ABOUT THIS TASK:
Reproduce the whole listing that follows, character for character, and drop the images.
Start of RECORDS PROVIDED
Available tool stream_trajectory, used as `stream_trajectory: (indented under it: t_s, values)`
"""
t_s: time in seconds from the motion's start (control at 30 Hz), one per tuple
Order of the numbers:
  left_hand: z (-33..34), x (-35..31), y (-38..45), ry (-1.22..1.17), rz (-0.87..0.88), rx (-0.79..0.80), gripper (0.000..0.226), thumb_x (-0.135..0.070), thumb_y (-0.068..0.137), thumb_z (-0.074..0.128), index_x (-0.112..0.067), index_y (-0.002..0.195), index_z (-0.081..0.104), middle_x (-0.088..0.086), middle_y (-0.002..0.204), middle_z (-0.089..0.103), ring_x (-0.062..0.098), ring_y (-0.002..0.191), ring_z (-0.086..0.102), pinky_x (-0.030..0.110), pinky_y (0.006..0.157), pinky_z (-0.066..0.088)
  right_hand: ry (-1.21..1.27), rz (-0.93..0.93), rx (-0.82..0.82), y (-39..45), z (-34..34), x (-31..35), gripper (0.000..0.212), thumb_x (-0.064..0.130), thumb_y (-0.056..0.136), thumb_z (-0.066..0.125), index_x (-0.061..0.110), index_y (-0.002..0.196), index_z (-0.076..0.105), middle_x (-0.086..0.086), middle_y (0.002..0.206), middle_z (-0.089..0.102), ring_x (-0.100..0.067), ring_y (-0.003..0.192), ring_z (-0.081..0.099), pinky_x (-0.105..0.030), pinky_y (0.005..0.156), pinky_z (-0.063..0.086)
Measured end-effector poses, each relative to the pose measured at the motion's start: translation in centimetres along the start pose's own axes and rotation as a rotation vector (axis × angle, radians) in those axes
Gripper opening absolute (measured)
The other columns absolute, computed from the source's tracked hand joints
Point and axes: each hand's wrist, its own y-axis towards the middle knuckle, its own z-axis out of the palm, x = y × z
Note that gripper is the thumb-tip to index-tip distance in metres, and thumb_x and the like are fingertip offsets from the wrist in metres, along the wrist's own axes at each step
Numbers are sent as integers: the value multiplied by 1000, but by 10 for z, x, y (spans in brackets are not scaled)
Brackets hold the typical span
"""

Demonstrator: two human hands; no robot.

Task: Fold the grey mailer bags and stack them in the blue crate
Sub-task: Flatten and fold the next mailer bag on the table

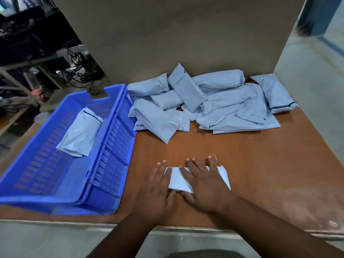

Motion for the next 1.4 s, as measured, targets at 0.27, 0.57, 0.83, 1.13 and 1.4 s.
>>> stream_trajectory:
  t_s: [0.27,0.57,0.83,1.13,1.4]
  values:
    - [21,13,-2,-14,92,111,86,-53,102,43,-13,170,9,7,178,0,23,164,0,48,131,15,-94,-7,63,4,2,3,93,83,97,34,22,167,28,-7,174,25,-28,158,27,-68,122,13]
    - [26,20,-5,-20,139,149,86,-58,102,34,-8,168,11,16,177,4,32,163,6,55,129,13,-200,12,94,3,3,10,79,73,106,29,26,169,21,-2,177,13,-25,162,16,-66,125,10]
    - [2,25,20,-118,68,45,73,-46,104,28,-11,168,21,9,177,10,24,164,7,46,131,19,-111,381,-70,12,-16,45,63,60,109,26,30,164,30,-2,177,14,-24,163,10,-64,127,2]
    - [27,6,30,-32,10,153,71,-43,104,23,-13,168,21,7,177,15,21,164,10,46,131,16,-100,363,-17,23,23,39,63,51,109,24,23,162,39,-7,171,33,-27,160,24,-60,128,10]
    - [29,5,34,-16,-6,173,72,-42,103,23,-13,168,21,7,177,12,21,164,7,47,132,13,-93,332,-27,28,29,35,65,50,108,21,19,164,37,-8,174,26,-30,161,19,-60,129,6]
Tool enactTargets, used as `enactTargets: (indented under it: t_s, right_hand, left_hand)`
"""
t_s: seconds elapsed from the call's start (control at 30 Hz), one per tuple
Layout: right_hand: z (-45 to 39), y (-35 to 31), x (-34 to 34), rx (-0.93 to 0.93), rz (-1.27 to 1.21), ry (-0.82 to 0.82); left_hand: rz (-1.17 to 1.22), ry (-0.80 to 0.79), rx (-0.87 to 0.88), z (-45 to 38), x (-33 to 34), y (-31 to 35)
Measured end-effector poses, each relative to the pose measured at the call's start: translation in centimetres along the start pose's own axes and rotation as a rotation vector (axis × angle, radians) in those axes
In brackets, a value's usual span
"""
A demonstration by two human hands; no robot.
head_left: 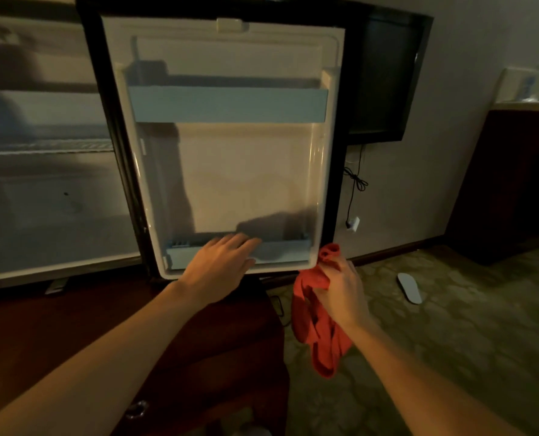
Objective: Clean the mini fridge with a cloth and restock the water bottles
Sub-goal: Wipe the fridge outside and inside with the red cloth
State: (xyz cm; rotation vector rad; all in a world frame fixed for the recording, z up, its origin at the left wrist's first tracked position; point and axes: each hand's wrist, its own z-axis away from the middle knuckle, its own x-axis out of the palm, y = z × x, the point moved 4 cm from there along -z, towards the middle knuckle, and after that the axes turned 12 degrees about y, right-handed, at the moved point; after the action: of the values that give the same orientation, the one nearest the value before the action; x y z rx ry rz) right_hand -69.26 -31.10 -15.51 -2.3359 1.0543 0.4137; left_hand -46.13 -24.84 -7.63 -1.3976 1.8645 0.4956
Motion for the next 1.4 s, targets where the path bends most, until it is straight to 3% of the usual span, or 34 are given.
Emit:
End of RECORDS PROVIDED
RESULT BELOW:
Available tool stream_trajectory, used as `stream_trajectory: (indented under it: t_s, values)`
"""
t_s: time in seconds from the motion's start (control at 30 Hz), one per tuple
Order of the numbers:
  left_hand: z (-33..34), x (-35..31), y (-38..45), ry (-1.22..1.17), rz (-0.87..0.88), rx (-0.79..0.80), gripper (0.000..0.226), thumb_x (-0.135..0.070), thumb_y (-0.068..0.137), thumb_z (-0.074..0.128), index_x (-0.112..0.067), index_y (-0.002..0.195), index_z (-0.081..0.104), middle_x (-0.088..0.086), middle_y (-0.002..0.204), middle_z (-0.089..0.103), ring_x (-0.062..0.098), ring_y (-0.002..0.191), ring_z (-0.086..0.102), pinky_x (-0.030..0.110), pinky_y (0.006..0.157), pinky_z (-0.066..0.088)
  right_hand: ry (-1.21..1.27), rz (-0.93..0.93), rx (-0.82..0.82), y (-39..45), z (-34..34), x (-31..35), gripper (0.000..0.212), thumb_x (-0.064..0.130), thumb_y (-0.056..0.136), thumb_z (-0.066..0.125), index_x (-0.061..0.110), index_y (-0.002..0.196), index_z (-0.076..0.105), middle_x (-0.086..0.086), middle_y (0.002..0.206), middle_z (-0.089..0.102), ring_x (-0.100..0.067), ring_y (-0.003..0.192), ring_z (-0.081..0.099), pinky_x (-0.105..0.030), pinky_y (0.005..0.156), pinky_z (-0.063..0.086)
Measured end-effector poses, each relative to the pose measured at the motion's start: translation in centimetres along the start pose's own axes and rotation as a rotation vector (axis × angle, radians) in those axes
Gripper opening absolute (measured)
The other columns absolute, computed from the source's tracked hand joints
Point and axes: each hand's wrist, its own y-axis towards the middle knuckle, its own z-axis out of the palm, x = y × z
Note that gripper is the thumb-tip to index-tip distance in metres, and thumb_x and the like are fingertip offsets from the wrist in metres, along the wrist's own axes at each step
Numbers are sent as integers: the value multiplied by 1000, but by 10 for z, x, y (spans in brackets are not scaled)
Brackets hold the typical span
"""

Demonstrator: two human hands; no robot.

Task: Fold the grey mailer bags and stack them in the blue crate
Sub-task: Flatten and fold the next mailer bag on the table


Motion for the next 1.4 s, as measured, targets at 0.27, 0.57, 0.83, 1.13 and 1.4 s.
>>> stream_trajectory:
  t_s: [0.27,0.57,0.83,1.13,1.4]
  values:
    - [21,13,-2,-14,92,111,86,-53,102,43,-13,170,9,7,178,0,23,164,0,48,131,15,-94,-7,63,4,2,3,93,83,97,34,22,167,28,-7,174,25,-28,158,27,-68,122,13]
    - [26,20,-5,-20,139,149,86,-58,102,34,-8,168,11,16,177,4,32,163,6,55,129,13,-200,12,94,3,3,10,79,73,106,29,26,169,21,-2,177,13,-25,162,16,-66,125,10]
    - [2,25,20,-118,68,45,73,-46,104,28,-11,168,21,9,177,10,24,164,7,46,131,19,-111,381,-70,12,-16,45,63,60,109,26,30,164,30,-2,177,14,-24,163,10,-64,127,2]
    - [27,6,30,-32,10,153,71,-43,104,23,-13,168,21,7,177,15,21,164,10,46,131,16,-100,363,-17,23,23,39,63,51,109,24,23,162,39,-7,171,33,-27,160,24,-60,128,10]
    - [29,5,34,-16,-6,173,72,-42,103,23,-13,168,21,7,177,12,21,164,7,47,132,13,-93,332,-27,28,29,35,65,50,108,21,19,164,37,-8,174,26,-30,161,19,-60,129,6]
Tool enactTargets, used as `enactTargets: (indented under it: t_s, right_hand, left_hand)`
"""
t_s: seconds elapsed from the call's start (control at 30 Hz), one per tuple
Layout: right_hand: z (-45 to 39), y (-35 to 31), x (-34 to 34), rx (-0.93 to 0.93), rz (-1.27 to 1.21), ry (-0.82 to 0.82); left_hand: rz (-1.17 to 1.22), ry (-0.80 to 0.79), rx (-0.87 to 0.88), z (-45 to 38), x (-33 to 34), y (-31 to 35)
Measured end-effector poses, each relative to the pose measured at the call's start: translation in centimetres along the start pose's own axes and rotation as a rotation vector (axis × angle, radians) in those axes
In brackets, a value's usual span
"""
A demonstration by two human hands; no robot.
head_left: 
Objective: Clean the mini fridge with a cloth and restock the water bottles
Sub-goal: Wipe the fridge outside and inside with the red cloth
State: (xyz cm; rotation vector rad; all in a world frame fixed for the recording, z up, its origin at the left wrist's first tracked position; point and axes: each hand's wrist, its own z-axis away from the middle knuckle, its own x-axis out of the palm, y = z × x, the point moved 4 cm from there along -z, towards the middle knuckle, and after that the axes turned 12 degrees about y, right-handed, at the moved point; after the action: of the values that give the same orientation, the one nearest the value before the action; x y z rx ry rz) right_hand -69.26 -31.10 -15.51 -2.3359 1.0543 0.4137; left_hand -46.13 -24.84 -7.63 -1.3976 1.8645 0.4956
Motion for the next 1.4 s, targets where the path bends most, until it is straight to 3% of the usual span, or 34 are given.
Emit:

There is no more to this output.